17,22,23 For some clinicians, it is tempting to view the relatively calm, confused state of hypoactive delirium as a desirable way to die. However, delirium at the end of life can be deeply distressing to patients, family members, and caregivers.24,25 Terminal delirium also interferes with a patient’s ability to participate in their care and say goodbye to loved ones. Chemotherapy and other medications used in cancer treatment (eg, glucocorticoids, narcotics, benzodiazepines, antihistamines, and antibiotics) often lead to adverse effects that mimic depression. Notably, dopamine-blocking antiemetics such as metoclopramide
(Reglan), prochlorperazine (Compazine), and promethazine Inhibitors,research,lifescience,medical (Phenergan) cause akathisia, which may in turn be misdiagnosed as an anxious or agitated depression.26,27 Clinicians are thus faced with the task of differentiating somatic symptoms that masquerade as depression from a superimposed syndromal depression that complicates the course and treatment of cancer. Not surprisingly, even experienced psycho-oncologists struggle with this difficult determination. Inhibitors,research,lifescience,medical Inhibitors,research,lifescience,medical Even when physiological and pharmacological mimics of depression
have been ruled out, clinicians confront several additional diagnostic dilemmas. Dying patients can experience a broad spectrum of depressive symptoms, ranging from transient sadness to psychotic depression. In contrast to the countless studies of depressive phenomenology in patients without medical comorbidity, there has been little research in the oncology setting to help clinicians distinguish between major depressive disorder, adjustment disorder with depressed mood, mood disorder due to a general medical condition, pathological Inhibitors,research,lifescience,medical grief, demoralization, and subsyndromal depressive symptoms.28-31 Given this diagnostic complexity, it is therefore not surprising that estimates of depression in the oncology setting vary so widely. It is likely that the prevalence of major depressive disorder increases with advanced stages of cancer3,4 and varies by tumor site.32,33
However, all cancer types are associated with a rate of depression that is significantly Inhibitors,research,lifescience,medical higher than the general population.
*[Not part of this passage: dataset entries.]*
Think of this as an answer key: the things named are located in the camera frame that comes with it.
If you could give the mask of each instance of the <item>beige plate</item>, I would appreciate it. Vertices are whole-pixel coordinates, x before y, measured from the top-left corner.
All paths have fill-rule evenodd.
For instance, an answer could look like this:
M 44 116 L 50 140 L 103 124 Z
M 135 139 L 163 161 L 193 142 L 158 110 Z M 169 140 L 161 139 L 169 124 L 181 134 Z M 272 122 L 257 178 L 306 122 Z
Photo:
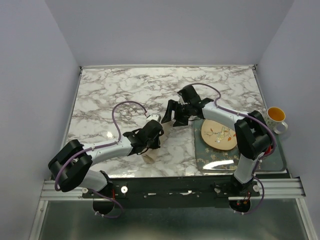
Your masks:
M 237 145 L 235 131 L 212 120 L 204 120 L 201 137 L 210 147 L 219 150 L 231 150 Z

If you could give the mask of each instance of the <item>white mug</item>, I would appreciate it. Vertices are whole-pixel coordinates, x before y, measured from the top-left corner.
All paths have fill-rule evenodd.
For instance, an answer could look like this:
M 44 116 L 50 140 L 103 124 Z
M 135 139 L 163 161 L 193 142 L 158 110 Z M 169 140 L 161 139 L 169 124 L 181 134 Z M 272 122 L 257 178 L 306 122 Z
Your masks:
M 288 130 L 288 124 L 284 121 L 286 119 L 285 112 L 276 106 L 270 107 L 266 114 L 263 116 L 268 128 L 273 130 L 276 134 L 283 134 Z M 278 127 L 280 125 L 284 126 L 284 130 L 280 131 Z

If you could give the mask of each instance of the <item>wall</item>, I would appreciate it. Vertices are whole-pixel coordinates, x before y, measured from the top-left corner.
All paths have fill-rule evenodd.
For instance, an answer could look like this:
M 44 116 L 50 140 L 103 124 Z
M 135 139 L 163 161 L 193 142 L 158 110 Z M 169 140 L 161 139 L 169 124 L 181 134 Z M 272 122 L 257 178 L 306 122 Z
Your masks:
M 320 236 L 320 1 L 295 0 L 258 64 L 268 106 L 286 112 L 283 136 L 289 169 L 300 176 Z
M 0 233 L 28 239 L 79 67 L 43 0 L 0 3 Z
M 293 0 L 46 0 L 81 66 L 256 64 Z

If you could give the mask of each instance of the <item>dark gray floor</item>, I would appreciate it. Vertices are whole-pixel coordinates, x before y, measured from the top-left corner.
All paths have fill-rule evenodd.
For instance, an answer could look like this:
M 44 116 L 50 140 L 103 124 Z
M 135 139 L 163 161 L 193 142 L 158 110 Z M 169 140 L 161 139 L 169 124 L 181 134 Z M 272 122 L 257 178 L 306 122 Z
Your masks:
M 127 209 L 94 215 L 91 202 L 50 202 L 42 240 L 306 240 L 294 199 L 265 200 L 253 214 L 226 208 Z

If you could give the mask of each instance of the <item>white marble surface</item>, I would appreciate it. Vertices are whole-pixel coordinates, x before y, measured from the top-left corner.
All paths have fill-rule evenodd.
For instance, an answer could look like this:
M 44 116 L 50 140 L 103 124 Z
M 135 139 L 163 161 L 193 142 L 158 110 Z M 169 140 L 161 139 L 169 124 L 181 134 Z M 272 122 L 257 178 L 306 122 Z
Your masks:
M 68 141 L 81 143 L 108 140 L 107 132 L 117 137 L 111 112 L 122 101 L 137 101 L 149 113 L 164 115 L 169 99 L 178 100 L 177 91 L 190 83 L 206 83 L 222 94 L 219 104 L 239 111 L 263 110 L 264 104 L 254 74 L 249 66 L 217 67 L 149 67 L 84 69 L 72 114 Z M 214 99 L 210 88 L 194 86 L 202 98 Z M 132 131 L 145 124 L 140 107 L 119 106 L 115 117 L 121 132 Z M 141 156 L 109 159 L 94 165 L 111 177 L 173 177 L 201 175 L 196 167 L 192 123 L 175 127 L 161 147 L 157 161 L 147 164 Z

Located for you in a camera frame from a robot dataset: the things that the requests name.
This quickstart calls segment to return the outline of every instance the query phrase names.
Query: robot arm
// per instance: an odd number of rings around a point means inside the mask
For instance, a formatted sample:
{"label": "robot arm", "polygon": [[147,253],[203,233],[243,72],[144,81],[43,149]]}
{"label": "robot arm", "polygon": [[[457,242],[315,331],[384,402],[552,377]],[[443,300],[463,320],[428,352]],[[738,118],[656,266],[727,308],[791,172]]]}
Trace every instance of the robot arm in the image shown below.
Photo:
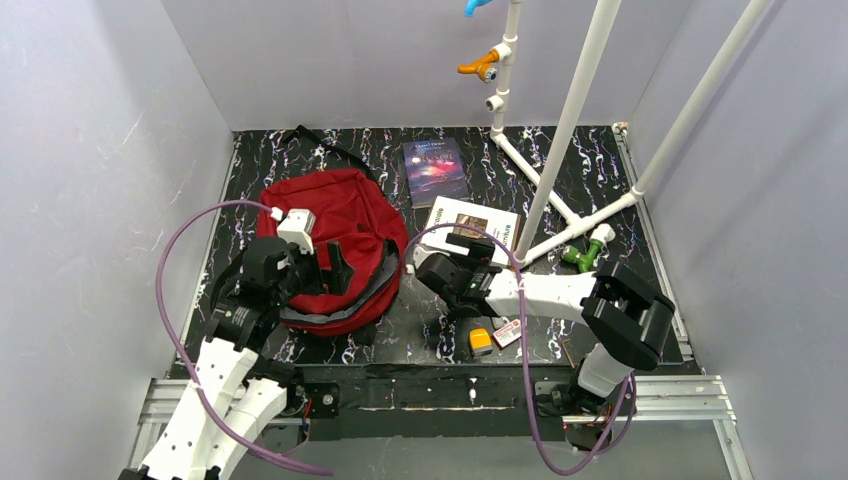
{"label": "robot arm", "polygon": [[599,343],[581,362],[577,381],[565,392],[565,413],[595,410],[634,369],[659,363],[674,315],[674,304],[620,263],[580,275],[523,274],[489,264],[494,246],[448,234],[448,242],[468,254],[444,254],[417,247],[415,275],[460,317],[519,314],[519,289],[527,315],[556,317],[588,326]]}
{"label": "robot arm", "polygon": [[[213,410],[250,441],[286,408],[292,372],[258,354],[279,325],[279,309],[302,293],[341,294],[351,277],[338,245],[329,248],[332,270],[319,268],[309,236],[311,212],[275,209],[272,217],[280,222],[277,236],[253,240],[216,280],[207,338],[195,364]],[[252,370],[259,362],[265,368]],[[248,376],[244,397],[228,413]],[[189,382],[141,468],[124,470],[119,480],[227,480],[246,451],[213,423]]]}

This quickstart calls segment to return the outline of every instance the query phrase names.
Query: blue valve
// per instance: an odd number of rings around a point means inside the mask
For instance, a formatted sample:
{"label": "blue valve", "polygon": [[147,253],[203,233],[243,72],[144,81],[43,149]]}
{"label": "blue valve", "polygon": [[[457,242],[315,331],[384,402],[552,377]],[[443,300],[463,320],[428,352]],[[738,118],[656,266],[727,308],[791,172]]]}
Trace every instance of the blue valve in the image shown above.
{"label": "blue valve", "polygon": [[468,0],[468,3],[465,4],[465,16],[473,17],[474,9],[477,7],[482,7],[483,5],[491,2],[492,0]]}

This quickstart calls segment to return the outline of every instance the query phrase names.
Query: yellow object
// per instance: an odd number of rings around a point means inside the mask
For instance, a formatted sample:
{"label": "yellow object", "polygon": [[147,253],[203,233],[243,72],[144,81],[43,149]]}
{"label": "yellow object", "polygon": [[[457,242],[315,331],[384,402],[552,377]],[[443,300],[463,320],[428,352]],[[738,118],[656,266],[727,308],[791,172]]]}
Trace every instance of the yellow object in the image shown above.
{"label": "yellow object", "polygon": [[475,357],[492,353],[492,338],[485,328],[471,330],[471,333],[468,334],[468,341],[471,344],[471,353]]}
{"label": "yellow object", "polygon": [[480,80],[486,83],[491,82],[496,75],[496,70],[492,67],[493,63],[500,60],[500,55],[495,50],[490,50],[486,55],[474,60],[469,64],[463,64],[456,68],[458,73],[463,75],[477,74]]}

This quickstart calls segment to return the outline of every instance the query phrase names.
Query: black strap
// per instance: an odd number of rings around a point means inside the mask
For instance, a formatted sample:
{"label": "black strap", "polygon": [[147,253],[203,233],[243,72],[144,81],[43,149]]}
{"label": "black strap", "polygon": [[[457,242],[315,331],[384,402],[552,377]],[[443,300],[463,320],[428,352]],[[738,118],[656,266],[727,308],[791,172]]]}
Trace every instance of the black strap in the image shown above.
{"label": "black strap", "polygon": [[304,127],[303,125],[298,125],[297,128],[295,128],[294,130],[289,132],[288,135],[283,137],[282,143],[289,143],[292,139],[297,137],[302,138],[303,140],[309,140],[315,145],[321,145],[322,147],[324,147],[324,150],[329,150],[333,153],[338,154],[342,158],[346,158],[350,161],[353,167],[358,168],[362,171],[362,173],[365,174],[365,178],[371,180],[374,183],[377,183],[377,178],[374,176],[374,172],[371,170],[371,167],[369,167],[367,163],[362,161],[361,158],[348,152],[347,150],[330,145],[329,143],[321,140],[318,135],[315,135],[312,130]]}
{"label": "black strap", "polygon": [[221,294],[221,290],[224,286],[232,279],[241,268],[242,259],[244,259],[244,250],[241,250],[235,257],[233,257],[232,262],[227,265],[227,268],[224,269],[223,272],[218,275],[218,278],[215,280],[215,283],[212,285],[212,293],[209,295],[209,311],[215,310],[215,305],[218,303],[218,296]]}

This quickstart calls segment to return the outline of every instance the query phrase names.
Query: book cover
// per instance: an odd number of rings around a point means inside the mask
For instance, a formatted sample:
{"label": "book cover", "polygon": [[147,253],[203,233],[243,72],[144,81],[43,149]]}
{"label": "book cover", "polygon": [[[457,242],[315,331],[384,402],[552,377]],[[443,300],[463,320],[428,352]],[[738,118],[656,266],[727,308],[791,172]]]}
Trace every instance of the book cover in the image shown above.
{"label": "book cover", "polygon": [[403,156],[412,208],[429,207],[439,196],[470,197],[456,140],[404,143]]}
{"label": "book cover", "polygon": [[[471,202],[463,202],[447,197],[438,197],[430,210],[427,218],[427,226],[440,225],[442,223],[461,223],[471,225],[493,235],[504,245],[515,250],[518,242],[519,225],[521,216],[517,213],[499,210],[497,208],[477,205]],[[448,233],[457,233],[470,238],[480,238],[477,232],[461,227],[441,228],[424,235],[421,244],[444,252],[467,253],[467,250],[457,245],[447,243]],[[508,267],[509,260],[500,248],[495,248],[492,256],[492,264]]]}

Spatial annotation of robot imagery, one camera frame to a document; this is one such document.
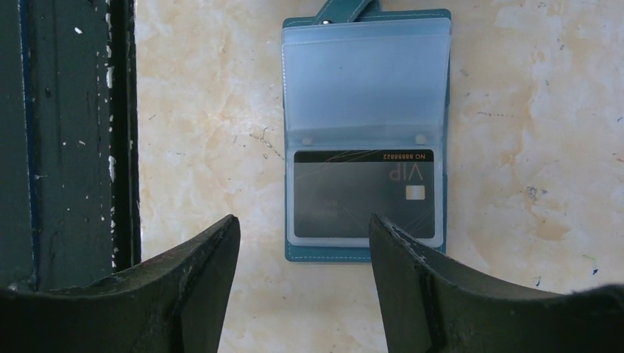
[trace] card chip
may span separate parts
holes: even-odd
[[[405,199],[406,200],[424,200],[425,199],[425,186],[424,185],[406,185],[405,186]]]

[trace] strap
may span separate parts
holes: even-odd
[[[312,24],[353,22],[371,1],[373,0],[327,0]]]

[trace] marble surface
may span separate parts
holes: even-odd
[[[370,265],[283,255],[280,27],[324,0],[137,0],[143,258],[241,219],[221,352],[386,349]],[[448,254],[560,293],[624,282],[624,4],[453,14]]]

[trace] scuff mark
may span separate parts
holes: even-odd
[[[260,141],[261,143],[264,143],[266,145],[266,147],[269,147],[269,149],[271,149],[271,151],[273,151],[273,153],[275,153],[279,158],[281,158],[282,160],[284,159],[284,157],[282,156],[282,154],[280,154],[275,147],[273,147],[273,145],[268,142],[267,140],[264,139],[264,136],[266,134],[266,130],[268,129],[268,127],[265,127],[264,130],[262,130],[262,136],[256,136],[253,134],[249,134],[250,137],[254,138],[255,140]]]
[[[479,115],[487,115],[487,116],[500,116],[501,118],[515,118],[513,115],[507,114],[497,114],[497,113],[488,113],[488,112],[478,112]]]
[[[532,186],[528,186],[526,190],[528,198],[533,201],[537,201],[537,189]]]

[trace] white stitching
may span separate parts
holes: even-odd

Depression, and somatic symptoms, and course of cancer Patients with terminal cancer suffer from an enormous symptom burden. A recent review of 44 studies, including data from thousands of patients, estimated symptom prevalence in individuals with incurable cancer.34 Five symptoms (HKI-272 price fatigue, pain, lack of energy, weakness, and appetite loss) were reported in greater than 50% of patients. The prevalence of nervousness and depression were 48% and 39%, respectively. As described earlier, many of the core diagnostic symptoms of depression are precisely those symptoms experienced most commonly by cancer patients at the end of life.34 Importantly, somatic symptoms frequently co-occur with depression in cancer patients and are associated with increased disability.